Defense Minister Ahmad Vahidi was quoted in media as saying the plane boasted a very low radar signature, and that "advanced materials" were used to build it.

The unveiling comes as Iran marks the 34th anniversary of the 1979 revolution, which replaced the U.S.-backed shah with an Islamic regime.

Iran traditionally uses the anniversary period to showcase military, space and nuclear advances, against a backdrop of international sanctions.

Iranian pronouncements of achievements have increased in recent years, as Tehran desperately aims to prove the West's embargo on its military, technology and economy have failed to dent its determination.

On January 28, Iran claimed it sent a monkey into space to an altitude of 120 kilometers for a sub-orbital flight, challenging Security Council sanctions against the development of its ballistic program.

Reports on Friday, however, indicated that the “space monkey” may have been made up.

Images from a press conference billed as a hero’s welcome for the monkey showed the animal that was sent into space as having light fur and a distinctive red mole over its right eye. The monkey that supposedly returned from space, however, was dark haired and had no mole.

Tehran is currently locked in a showdown with the UN Security Council over its disputed nuclear activities, including sensitive uranium enrichment which the West suspects is part of a military program, despite Iranian denials.

The resumption of talks between Iran and world powers aimed at resolving international concerns over its activities have stalled for months.

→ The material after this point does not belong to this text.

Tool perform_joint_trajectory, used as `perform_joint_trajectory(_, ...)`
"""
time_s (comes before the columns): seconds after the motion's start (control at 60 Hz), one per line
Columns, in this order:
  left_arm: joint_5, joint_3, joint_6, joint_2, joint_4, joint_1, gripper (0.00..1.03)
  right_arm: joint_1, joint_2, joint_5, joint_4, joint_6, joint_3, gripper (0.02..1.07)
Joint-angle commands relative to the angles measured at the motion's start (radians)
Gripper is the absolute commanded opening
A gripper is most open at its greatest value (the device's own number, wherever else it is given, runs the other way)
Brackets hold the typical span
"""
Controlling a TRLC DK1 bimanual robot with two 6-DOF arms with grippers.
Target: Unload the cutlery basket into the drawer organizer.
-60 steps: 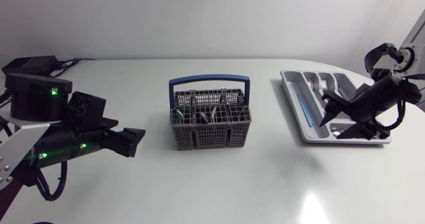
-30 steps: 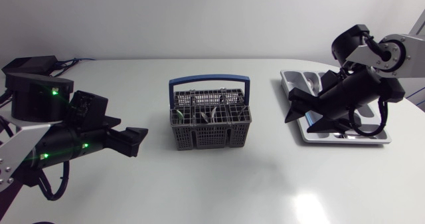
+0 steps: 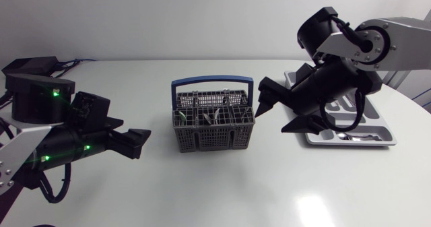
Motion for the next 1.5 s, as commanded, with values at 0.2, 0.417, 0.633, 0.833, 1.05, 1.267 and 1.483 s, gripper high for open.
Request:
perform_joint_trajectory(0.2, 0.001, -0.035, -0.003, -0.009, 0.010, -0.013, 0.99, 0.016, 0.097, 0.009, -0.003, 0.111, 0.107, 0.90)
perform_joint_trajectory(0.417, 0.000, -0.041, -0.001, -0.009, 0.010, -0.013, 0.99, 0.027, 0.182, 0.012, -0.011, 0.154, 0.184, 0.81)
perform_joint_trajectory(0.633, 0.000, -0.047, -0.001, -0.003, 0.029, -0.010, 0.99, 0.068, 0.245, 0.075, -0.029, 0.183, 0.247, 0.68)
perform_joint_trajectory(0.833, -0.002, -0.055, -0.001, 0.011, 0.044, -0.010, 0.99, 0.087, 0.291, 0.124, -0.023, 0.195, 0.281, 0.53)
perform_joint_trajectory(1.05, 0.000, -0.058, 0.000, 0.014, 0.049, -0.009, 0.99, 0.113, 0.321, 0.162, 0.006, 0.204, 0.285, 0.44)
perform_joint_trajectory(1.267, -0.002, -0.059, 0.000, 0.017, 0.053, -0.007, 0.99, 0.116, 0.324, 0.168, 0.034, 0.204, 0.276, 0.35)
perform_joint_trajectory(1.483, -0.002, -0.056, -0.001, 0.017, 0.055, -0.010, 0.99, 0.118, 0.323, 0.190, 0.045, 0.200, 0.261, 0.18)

The so-called P5+1 group of the United States, Britain, China, France, Russia plus Germany are painfully trying to revive the nuclear talks with Iran and prevent a military solution.

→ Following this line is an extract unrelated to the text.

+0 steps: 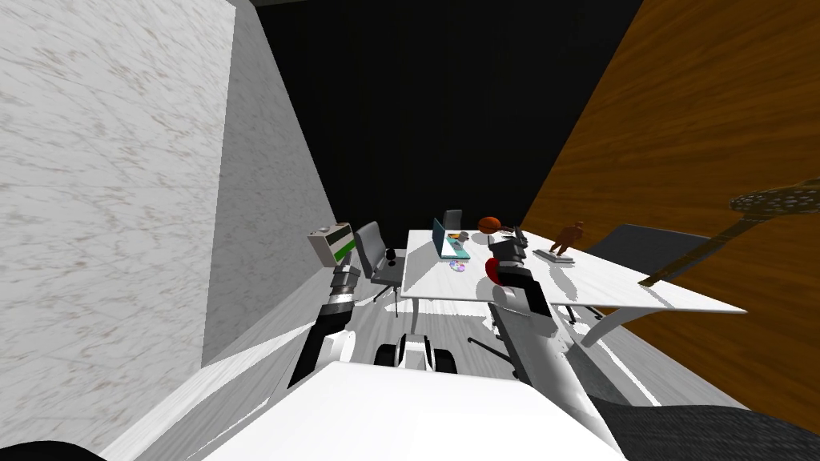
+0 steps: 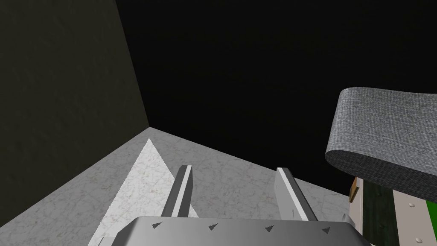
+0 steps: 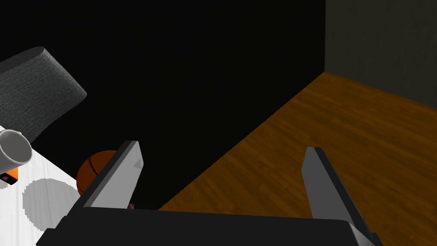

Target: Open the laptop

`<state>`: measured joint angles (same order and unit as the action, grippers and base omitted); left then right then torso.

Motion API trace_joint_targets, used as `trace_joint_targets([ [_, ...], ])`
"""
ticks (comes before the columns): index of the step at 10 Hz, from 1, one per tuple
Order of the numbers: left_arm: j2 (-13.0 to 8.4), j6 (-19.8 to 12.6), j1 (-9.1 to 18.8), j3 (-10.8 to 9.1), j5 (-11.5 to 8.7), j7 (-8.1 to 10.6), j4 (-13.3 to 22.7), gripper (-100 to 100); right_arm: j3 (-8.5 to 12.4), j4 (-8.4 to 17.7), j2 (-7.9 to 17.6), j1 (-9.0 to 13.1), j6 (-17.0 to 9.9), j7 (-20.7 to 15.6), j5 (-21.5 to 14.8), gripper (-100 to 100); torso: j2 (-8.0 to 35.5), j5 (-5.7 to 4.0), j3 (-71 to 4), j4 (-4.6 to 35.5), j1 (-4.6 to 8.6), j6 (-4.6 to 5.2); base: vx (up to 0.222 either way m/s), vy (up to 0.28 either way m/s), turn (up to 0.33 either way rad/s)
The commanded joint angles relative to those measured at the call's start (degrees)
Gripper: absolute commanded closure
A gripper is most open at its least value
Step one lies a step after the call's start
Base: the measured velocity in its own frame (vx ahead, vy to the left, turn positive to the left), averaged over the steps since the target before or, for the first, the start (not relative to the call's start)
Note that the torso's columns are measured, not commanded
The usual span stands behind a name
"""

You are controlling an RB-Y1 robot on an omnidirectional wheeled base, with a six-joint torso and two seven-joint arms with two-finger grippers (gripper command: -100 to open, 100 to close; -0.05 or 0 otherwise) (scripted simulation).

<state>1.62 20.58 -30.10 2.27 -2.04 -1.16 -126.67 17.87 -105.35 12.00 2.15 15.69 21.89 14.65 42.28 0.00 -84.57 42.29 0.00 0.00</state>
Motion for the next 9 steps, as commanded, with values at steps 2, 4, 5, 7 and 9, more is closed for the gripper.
trace_joint_targets([
  [2, 0.0, 0.0, 0.0, 0.00, 0.0, 0.00, 0.0, 0, 2.8, 5.5, 0.1, 5.7, -3.3, 5.5, 3.6, -100, 0.0, 0.00, 0.0, 0.0, 0.00, 0.01, -0.011, -0.006, 0.018],
  [4, 0.0, 0.0, 0.0, 0.00, 0.0, 0.00, 0.0, 0, 4.1, 7.3, 0.1, 7.9, -4.7, 8.3, 5.3, -100, 0.0, 0.00, 0.0, 0.0, -0.01, 0.00, -0.011, -0.004, 0.022],
  [5, 0.0, 0.0, 0.0, 0.00, 0.0, 0.00, 0.0, 0, 4.1, 8.2, 0.1, 8.4, -4.7, 8.7, 5.3, -100, 0.0, 0.00, 0.0, 0.0, -0.01, -0.01, -0.010, -0.003, 0.013],
  [7, 0.0, 0.0, 0.0, 0.00, 0.0, 0.00, 0.0, 0, 5.4, 11.0, 0.1, 11.1, -6.2, 11.4, 7.0, -100, 0.0, 0.00, 0.0, 0.0, 0.00, -0.01, -0.011, -0.004, 0.018],
  [9, 0.0, 0.0, 0.0, 0.00, 0.0, 0.00, 0.0, 0, 6.8, 13.8, 0.0, 13.8, -7.7, 14.2, 8.7, -100, 0.0, 0.00, 0.0, 0.0, 0.00, 0.00, -0.011, -0.004, 0.017],
])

The last round of such talks held June in Moscow ended with a stalemate, as did previous rounds.

A new round is in the offing, possibly in February, but the sides have failed to agree on date and venue, blaming each other.

On Friday, U.S. Vice President Joe Biden warned Iran that opportunities for diplomacy over its disputed nuclear program were not unlimited but offered direct talks between Washington and Tehran.